Simple examples of popular rudder FOIL shapes are NACA -0010 or 0012 as are cataloged in various books and online. Normally this is a good conservative foil shape to choose when compared with the more typical “low drag” laminar flow sections known as 63-010 or the higher 64, 65 or even 66 series foil shapes. These “60” series foil shapes have a definite place in keel design but are rarely good choices for rudders. Please look at my other papers to see explanations for why this is the case.

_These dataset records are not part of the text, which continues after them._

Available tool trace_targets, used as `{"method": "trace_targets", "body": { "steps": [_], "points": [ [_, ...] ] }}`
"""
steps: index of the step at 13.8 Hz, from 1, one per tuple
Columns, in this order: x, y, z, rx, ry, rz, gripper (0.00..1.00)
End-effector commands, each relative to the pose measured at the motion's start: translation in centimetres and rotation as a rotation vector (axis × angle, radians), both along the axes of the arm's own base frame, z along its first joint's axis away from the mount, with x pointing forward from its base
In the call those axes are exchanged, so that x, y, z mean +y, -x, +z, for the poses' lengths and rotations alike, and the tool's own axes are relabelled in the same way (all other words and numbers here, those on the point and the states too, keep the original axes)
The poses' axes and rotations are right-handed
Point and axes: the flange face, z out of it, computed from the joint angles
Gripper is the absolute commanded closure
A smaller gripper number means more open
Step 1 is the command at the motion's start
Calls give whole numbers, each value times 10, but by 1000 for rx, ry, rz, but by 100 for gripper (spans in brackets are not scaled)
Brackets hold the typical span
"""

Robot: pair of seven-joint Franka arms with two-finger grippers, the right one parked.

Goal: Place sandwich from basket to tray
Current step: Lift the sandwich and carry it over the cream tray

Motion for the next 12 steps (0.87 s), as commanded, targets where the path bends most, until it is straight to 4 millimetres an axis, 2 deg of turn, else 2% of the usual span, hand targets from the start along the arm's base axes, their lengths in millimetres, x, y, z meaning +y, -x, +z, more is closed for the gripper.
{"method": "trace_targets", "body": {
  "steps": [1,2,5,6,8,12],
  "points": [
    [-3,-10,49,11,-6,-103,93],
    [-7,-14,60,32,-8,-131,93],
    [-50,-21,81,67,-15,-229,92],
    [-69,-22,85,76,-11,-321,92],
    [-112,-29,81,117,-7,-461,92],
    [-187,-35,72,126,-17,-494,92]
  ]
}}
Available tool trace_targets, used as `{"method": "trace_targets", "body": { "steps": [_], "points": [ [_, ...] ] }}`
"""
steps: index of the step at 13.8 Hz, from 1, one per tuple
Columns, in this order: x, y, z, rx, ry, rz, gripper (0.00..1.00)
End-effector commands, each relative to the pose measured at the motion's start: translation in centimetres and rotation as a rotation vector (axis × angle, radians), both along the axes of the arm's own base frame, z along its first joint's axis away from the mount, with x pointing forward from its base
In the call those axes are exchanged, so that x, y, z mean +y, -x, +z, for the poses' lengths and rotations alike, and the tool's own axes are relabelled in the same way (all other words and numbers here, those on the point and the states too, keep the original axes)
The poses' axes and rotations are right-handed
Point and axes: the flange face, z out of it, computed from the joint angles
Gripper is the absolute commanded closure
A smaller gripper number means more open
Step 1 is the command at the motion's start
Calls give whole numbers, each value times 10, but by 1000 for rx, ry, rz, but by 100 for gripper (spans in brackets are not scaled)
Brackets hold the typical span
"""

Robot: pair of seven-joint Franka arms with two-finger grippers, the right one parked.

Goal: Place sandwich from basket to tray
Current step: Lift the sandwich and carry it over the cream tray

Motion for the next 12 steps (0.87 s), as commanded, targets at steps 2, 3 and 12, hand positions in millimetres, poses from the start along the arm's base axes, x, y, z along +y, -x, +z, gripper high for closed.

The plot above shows the lift characteristics of the standard NACA 0010 rudder foil shape as a function of rudder angle. It is very clear that at angles above 9 degrees that the foil shape suffers a huge 60% reduction in lift that never recovered, even at angles as high as 20 degrees. Drag is also very high under these high steering angles so that the rudder becomes a brake rather than a steering function.
The new customized foil shape shown above takes its concept from a class of rudder foils known as “Fishtail” shapes. This type of foil and rudders that use “fishtail” foil shapes can be found in internet searches.
This particular variant of the “fishtail shape” was chosen for strength of the rudder and ease of manufacture. It was also chosen for its very graceful degradation of lift as can be seen in the plot above. Now it can be seen that at rudder angles above 10 degrees the rudder will continue to develop lift and will not have the dramatic loss of lift experienced with the NACA 0010 series at angles above 10 degrees. This will provide the owner with a substantial margin of safety when sailing on the Great Lakes in heavy conditions.
True “fishtail” foil shapes have been shown to achieve exceptionally high levels of lift coefficient without stalling and exhibit a very high foil shape “Lift Curve Slope”. But these shapes can have some serious mechanical structure issues at the trailing edge and are challenging to actually implement. Never the less they are used extensively on ships, tug boats and work vessels that require exceptional maneuvering capabilities with very large steering angles and must have very responsive helms at even low steering angles.
Despite these high lift features the new custom foil shape shown above has an exceptionally wide Drag bucket” or region of low drag coefficients that do not change rapidly with steering angle.
Despite all appearances, the new rudder design has virtually identical surface area to the original design. The more consistent chord lengths of the new design will keep the vast majority of the rudder in the same Reynolds number range (operating conditions) versus the original design with a very large variation in chord lengths that resulted in a huge range of Reynolds numbers. Small chords operate at low Reynolds numbers and result in highly degraded performance relative to the longer chords. Also the very short chords are typically never properly implemented and are achieved by simplistic fairing and smoothing “by eye”. This rarely results in good behaviors.
We expect that the CNC machined mold for the new rudder will result in high accuracy implementation of the foil shape and the new rudder planform will dramatically improve steering response and offer better “feel” in heavy round up conditions that are far less likely to result in a broach caused by loss of control (lift) at the rudder due to the old planform shape and the new foil shape. Drag will be reduced because the rudder will deliver the needed turning forces at small rudder angles. Smaller and less frequent movements of the rudder will result with an overall reduction in drag due to dynamic conditions.